Altogether, between early January and the end of August 2013, the Central Virology Laboratory received and tested 262 sewage samples, most of them between mid-July and mid-August. These comprised 192 samples obtained from 75 sites across Israel, as well as 70 samples obtained from the Palestinian Ministry of Health.

Circulation of WPV1-SOAS in the South health district
Of the 69 sites sampled, 23 were in the South health district, with catchment areas covering Bedouin cities and villages, semi-nomadic Bedouin communities, Jewish cities and combinations of Jewish and Bedouin cities or villages. Sampling intervals were one or two weeks for sites belonging to one or more of the following categories: (i) WPV1-SOAS-positive sites; (ii) positive or negative sites from major cities; or (iii) high-risk sites representing populations having close contacts (close family relationships as well as intensive work and social contacts) with the southern WPV1-SOAS-positive communities. Sites not belonging to any of these categories were sampled once every few weeks or only once. Results were categorised by the relative number of plaques obtained during the study period, as shown in Figure 2, which illustrates the geographical location of 19 of 23 sampling sites in the South health district (excluding two upstream lines of Beer Sheba sewage treatment facility and the Arad sewage treatment facility) and the respective findings.  Eight of these sites were persistently positive over the study period according to most samples collected, six covering Bedouin communities, one covering Jewish community (Kiriat Gat) and one covering Jewish and Bedouin communities (Beer Sheva). Three sites covering Jewish communities were intermittently positive (steady or occasional).

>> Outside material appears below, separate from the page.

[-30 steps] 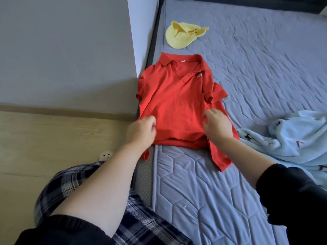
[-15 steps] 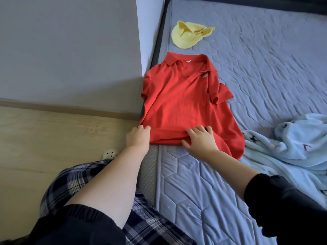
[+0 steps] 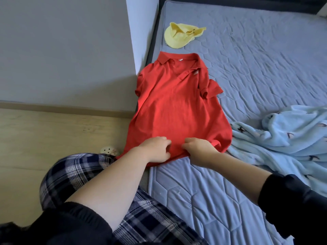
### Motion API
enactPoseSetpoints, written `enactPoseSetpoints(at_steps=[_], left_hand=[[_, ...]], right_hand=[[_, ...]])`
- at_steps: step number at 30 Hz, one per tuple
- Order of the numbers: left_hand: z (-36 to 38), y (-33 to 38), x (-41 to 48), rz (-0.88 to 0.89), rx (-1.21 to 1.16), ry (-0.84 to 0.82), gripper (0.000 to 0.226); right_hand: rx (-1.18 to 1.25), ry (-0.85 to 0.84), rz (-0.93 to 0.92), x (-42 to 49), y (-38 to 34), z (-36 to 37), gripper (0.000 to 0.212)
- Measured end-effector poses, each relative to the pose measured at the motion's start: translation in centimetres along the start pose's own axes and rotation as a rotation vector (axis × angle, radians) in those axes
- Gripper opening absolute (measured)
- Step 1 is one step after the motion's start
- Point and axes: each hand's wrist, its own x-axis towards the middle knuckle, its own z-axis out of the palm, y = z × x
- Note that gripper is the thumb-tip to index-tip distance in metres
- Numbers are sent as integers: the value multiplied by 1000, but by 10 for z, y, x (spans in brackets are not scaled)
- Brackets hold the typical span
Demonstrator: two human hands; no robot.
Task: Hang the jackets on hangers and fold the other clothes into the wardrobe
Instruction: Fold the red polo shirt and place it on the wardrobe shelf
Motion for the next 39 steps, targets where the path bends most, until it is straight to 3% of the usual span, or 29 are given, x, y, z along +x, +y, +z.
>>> enactPoseSetpoints(at_steps=[2, 5, 8, 11, 13, 15, 19, 21, 23, 25, 26, 29, 30, 31, 34, 35, 37, 39], left_hand=[[10, 16, 2, 29, 74, -45, 40], [16, 26, 4, 87, 250, -17, 61], [23, 35, 6, 125, 359, 43, 53], [25, 44, 9, 113, 367, 47, 44], [22, 43, 13, 104, 319, 24, 46], [19, 38, 16, 72, 249, -20, 46], [19, 33, 15, 42, 140, -122, 29], [21, 35, 15, 43, 93, -176, 15], [25, 37, 18, 28, 6, -213, 10], [29, 37, 22, 0, -89, -206, 19], [30, 35, 24, -10, -116, -180, 22], [32, 25, 26, -26, -64, -28, 18], [32, 22, 27, -30, -41, 34, 20], [32, 19, 29, -32, -19, 95, 23], [32, 9, 35, -72, 67, 200, 46], [32, 6, 36, -105, 92, 172, 53], [34, -1, 37, -154, 134, 72, 60], [36, -8, 39, -173, 161, 27, 60]], right_hand=[[-62, 181, 67, -15, 5, 12, 32], [-126, 284, 240, -38, 25, 30, 40], [-114, 364, 347, -53, 49, 32, 35], [0, 529, 286, -52, 67, 23, 12], [69, 573, 171, -49, 72, 13, 14], [41, 436, 117, -48, 70, -5, 17], [-204, -529, 172, -49, 68, -23, 23], [-272, -718, 193, -50, 67, -15, 27], [-128, -538, 329, -45, 69, -11, 28], [-59, -254, 381, -41, 68, -5, 27], [-76, -208, 381, -40, 69, -2, 28], [-192, -422, 447, -39, 69, 6, 35], [-183, -395, 463, -38, 70, 9, 35], [-165, -297, 459, -34, 68, 8, 34], [-48, 239, 256, -12, 57, 11, 36], [-36, 269, 191, -3, 53, 12, 41], [-83, 72, 126, 11, 56, 30, 50], [-103, -94, 269, 20, 69, 42, 56]])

Figure 2. Location of sewage sampling sites with WPV1-SOAS testing results in the South, Jerusalem and Centre (part) health districts, Israel, February–August 2013

A total of 10 sites, eight covering Jewish cities (all shown in Figure 2) and two covering neighbourhoods inside Beer Sheva (not shown in Figure 2), which were sampled through sewage lines upstream of Beer Sheva sewage treatment facility were negative once and were not sampled again.

The dynamics over time of the plaque assays and the WPV1-SOAS qRT-PCR Ct values in three sampling sites with distinctive characteristics are shown (Figure 3): Rahat sewage treatment facility, which collects sewage only from the Bedouin city of Rahat; the Beer Sheva sewage treatment facility, which collects sewage from Jewish cities (Beer Sheva and Ofakim) and from Bedouin communities (Tel-Sheva and Segev Shalom); and the Kiryat Gat sewage treatment facility, which collects sewage only from the Jewish city of Kiryat Gat. The plaque assay was discontinued after the beginning of the bivalent OPV (bOPV) supplementary immunisation campaign in early August 2013 [13] because of interference from the high amounts of Sabin strains excreted by immunised children, while the qRT-PCR assay was not affected by high concentrations of Sabin 1 and 3 strains [15]. Live poliovirus continued to be isolated by mass culture in L20B cells, as outlined in Figure 1.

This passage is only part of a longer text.